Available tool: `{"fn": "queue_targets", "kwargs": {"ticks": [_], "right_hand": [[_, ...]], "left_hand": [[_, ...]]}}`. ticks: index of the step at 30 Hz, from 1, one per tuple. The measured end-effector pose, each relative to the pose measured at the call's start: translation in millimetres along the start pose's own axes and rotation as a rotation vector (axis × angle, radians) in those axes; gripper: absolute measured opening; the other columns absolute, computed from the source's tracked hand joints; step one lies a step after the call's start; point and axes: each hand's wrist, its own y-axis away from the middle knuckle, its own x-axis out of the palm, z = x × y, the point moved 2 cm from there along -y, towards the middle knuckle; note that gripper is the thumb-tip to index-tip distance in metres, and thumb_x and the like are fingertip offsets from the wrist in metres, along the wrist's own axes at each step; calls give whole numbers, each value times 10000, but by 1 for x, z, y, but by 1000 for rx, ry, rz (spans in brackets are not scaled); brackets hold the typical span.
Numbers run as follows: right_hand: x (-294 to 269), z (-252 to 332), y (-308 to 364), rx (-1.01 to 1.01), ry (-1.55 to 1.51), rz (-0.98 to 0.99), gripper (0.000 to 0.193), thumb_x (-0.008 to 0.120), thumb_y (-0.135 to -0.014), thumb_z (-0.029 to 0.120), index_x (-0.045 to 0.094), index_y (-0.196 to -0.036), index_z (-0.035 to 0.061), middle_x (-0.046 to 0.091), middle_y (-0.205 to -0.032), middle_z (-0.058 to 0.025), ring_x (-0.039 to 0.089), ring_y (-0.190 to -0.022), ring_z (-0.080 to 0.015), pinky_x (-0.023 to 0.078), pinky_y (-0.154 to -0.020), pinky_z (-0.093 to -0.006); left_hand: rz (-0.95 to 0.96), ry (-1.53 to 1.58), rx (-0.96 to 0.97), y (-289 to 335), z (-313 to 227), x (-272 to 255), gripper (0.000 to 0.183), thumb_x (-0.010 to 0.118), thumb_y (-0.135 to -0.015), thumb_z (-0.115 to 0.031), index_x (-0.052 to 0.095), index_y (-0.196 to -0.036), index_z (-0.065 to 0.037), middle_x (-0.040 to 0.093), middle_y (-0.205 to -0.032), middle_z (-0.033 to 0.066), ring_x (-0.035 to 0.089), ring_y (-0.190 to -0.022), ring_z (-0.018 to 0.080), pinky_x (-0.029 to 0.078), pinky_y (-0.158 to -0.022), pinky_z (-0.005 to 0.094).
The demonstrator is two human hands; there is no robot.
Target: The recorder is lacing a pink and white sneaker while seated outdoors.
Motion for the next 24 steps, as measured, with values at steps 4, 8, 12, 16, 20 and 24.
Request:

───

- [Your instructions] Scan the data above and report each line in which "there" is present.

- [Solution for this problem]
Available tool: `{"fn": "queue_targets", "kwargs": {"ticks": [_], "right_hand": [[_, ...]], "left_hand": [[_, ...]]}}`. ticks: index of the step at 30 Hz, from 1, one per tuple. The measured end-effector pose, each relative to the pose measured at the call's start: translation in millimetres along the start pose's own axes and rotation as a rotation vector (axis × angle, radians) in those axes; gripper: absolute measured opening; the other columns absolute, computed from the source's tracked hand joints; step one lies a step after the call's start; point and axes: each hand's wrist, its own y-axis away from the middle knuckle, its own x-axis out of the palm, z = x × y, the point moved 2 cm from there along -y, towards the middle knuckle; note that gripper is the thumb-tip to index-tip distance in metres, and thumb_x and the like are fingertip offsets from the wrist in metres, along the wrist's own axes at each step; calls give whole numbers, each value times 10000, but by 1 for x, z, y, but by 1000 for rx, ry, rz (spans in brackets are not scaled); brackets hold the typical span.
The demonstrator is two human hands; there is no robot.

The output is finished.